Chapitre I — La fracture économique

La crise de 2008 a été, rétrospectivement, le premier acte de la grande fragmentation. Elle a révélé les fragilités structurelles d'un système financier mondial devenu trop interconnecté pour être régulé par des institutions nationales, mais pas assez gouverné pour résister aux crises systémiques. Les plans de sauvetage des banques, financés par des États endettés, ont cristallisé un ressentiment durable : les pertes avaient été socialisées, les gains étaient restés privés.

La décennie suivante a produit les conditions psychologiques et politiques de la rupture. Une classe moyenne déclassée dans les économies occidentales. Une jeunesse des pays émergents dont les aspirations se heurtaient à des plafonds de verre économiques et politiques. Un écart croissant entre la rhétorique de la méritocrate globale et les réalités d'une mobilité sociale en panne.

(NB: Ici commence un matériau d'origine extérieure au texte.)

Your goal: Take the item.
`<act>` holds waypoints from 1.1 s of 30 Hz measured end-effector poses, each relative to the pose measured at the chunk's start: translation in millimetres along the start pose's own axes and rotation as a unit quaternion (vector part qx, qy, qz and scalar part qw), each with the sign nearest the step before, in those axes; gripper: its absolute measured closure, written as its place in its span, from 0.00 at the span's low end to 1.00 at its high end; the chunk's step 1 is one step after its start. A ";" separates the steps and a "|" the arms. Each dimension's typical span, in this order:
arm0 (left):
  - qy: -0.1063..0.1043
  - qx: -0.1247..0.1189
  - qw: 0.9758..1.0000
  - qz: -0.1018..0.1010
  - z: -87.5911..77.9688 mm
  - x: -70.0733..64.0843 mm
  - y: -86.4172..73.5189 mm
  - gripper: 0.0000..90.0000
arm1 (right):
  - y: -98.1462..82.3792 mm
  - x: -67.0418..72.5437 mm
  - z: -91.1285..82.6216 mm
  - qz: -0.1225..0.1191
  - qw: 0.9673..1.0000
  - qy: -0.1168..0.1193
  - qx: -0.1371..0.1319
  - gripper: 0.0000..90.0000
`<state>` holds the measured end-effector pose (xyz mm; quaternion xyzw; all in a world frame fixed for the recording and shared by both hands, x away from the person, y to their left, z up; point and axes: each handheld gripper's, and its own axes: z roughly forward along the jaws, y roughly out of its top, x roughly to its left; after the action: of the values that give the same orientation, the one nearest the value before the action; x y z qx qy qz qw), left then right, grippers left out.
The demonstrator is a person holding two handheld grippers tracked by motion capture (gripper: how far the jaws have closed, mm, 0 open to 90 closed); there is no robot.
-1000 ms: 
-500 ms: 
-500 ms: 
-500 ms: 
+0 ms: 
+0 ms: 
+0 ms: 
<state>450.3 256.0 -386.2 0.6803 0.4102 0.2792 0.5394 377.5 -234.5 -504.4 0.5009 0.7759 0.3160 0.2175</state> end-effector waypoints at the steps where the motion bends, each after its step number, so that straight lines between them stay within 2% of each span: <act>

Chapitre II — La fracture géopolitique

Si la fracture économique a produit le populisme, la fracture géopolitique a produit la multipolarité. La montée en puissance de la Chine n'est pas simplement un rééquilibrage économique — c'est une remise en cause de l'architecture normative mondiale que les États-Unis avaient construite à leur image depuis 1945. Pékin ne veut pas détruire le système international : il veut le réécrire.